▶ **Data for the task**:
=== Section Start ===
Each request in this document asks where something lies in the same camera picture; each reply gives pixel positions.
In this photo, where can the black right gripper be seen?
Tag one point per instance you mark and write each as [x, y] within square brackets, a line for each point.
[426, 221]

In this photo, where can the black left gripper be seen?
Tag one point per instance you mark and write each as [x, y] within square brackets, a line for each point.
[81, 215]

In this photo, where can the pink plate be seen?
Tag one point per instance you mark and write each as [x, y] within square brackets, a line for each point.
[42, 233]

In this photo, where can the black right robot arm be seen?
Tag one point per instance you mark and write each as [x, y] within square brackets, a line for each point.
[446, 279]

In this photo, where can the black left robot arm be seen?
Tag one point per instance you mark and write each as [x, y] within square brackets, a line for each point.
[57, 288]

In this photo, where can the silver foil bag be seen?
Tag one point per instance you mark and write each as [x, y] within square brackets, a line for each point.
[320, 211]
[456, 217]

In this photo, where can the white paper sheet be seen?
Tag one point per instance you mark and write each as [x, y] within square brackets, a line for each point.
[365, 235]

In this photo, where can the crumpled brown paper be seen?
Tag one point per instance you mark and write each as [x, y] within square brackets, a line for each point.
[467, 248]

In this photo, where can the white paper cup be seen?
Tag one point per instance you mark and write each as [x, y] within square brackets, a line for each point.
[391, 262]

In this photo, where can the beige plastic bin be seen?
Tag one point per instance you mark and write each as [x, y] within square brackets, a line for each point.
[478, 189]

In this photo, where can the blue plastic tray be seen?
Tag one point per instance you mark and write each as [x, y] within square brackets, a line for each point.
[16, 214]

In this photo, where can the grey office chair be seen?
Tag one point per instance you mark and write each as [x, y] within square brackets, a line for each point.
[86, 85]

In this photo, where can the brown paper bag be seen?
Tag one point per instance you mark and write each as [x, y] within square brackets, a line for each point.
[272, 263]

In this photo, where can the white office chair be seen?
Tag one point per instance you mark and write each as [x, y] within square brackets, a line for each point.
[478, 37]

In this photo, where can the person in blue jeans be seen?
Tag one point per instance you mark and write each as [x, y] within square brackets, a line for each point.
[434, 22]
=== Section End ===
=== Section Start ===
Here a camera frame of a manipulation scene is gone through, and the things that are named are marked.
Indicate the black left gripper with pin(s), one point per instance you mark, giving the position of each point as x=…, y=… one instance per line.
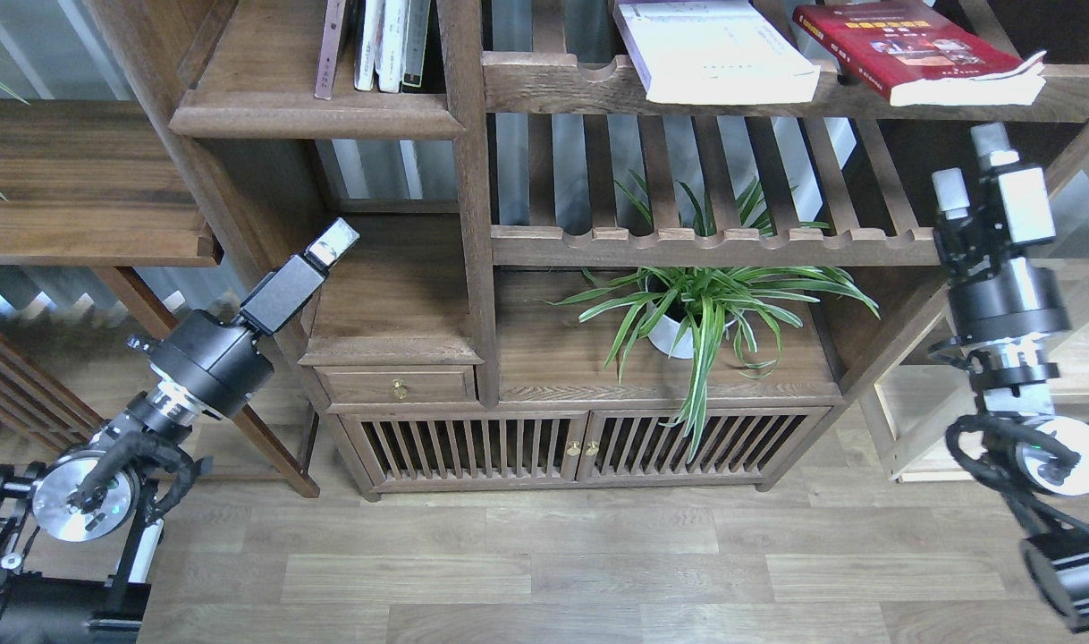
=== Section End ===
=== Section Start ===
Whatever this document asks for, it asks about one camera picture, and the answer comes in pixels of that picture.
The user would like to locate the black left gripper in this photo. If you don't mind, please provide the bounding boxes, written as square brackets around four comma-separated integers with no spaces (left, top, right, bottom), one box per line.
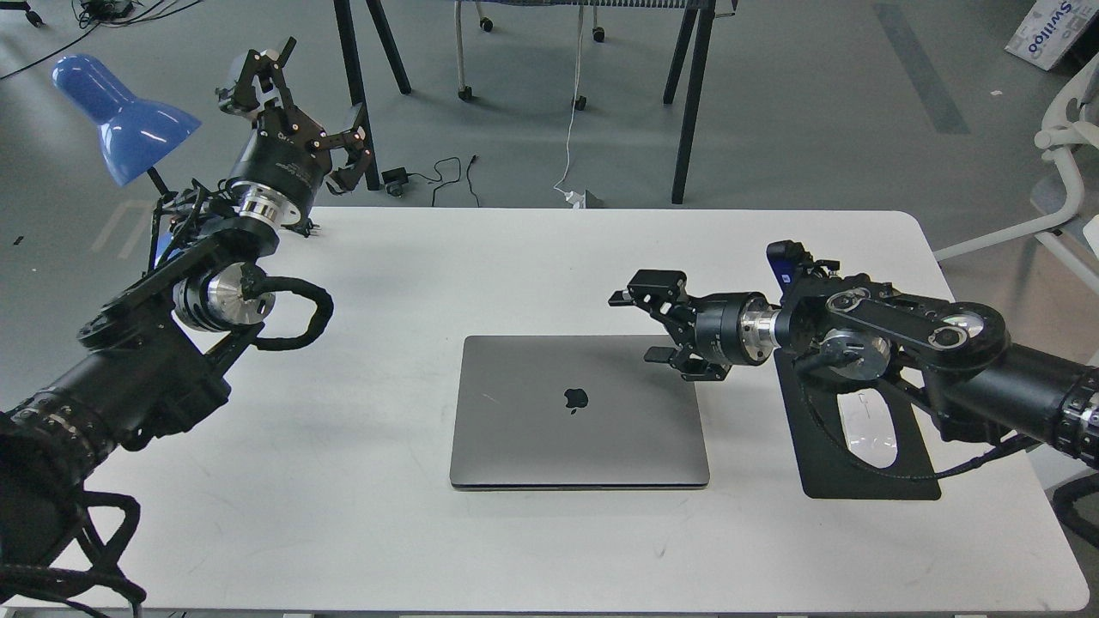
=== Section End ===
▶ **Task description**:
Across all the records, find the lines containing the word "that" and reproduce each one.

▶ **Answer section**:
Here a camera frame of a manipulation scene is gone through, and the things that are named are marked.
Whatever this document asks for, it asks about one camera picture, and the answer comes in pixels of that picture.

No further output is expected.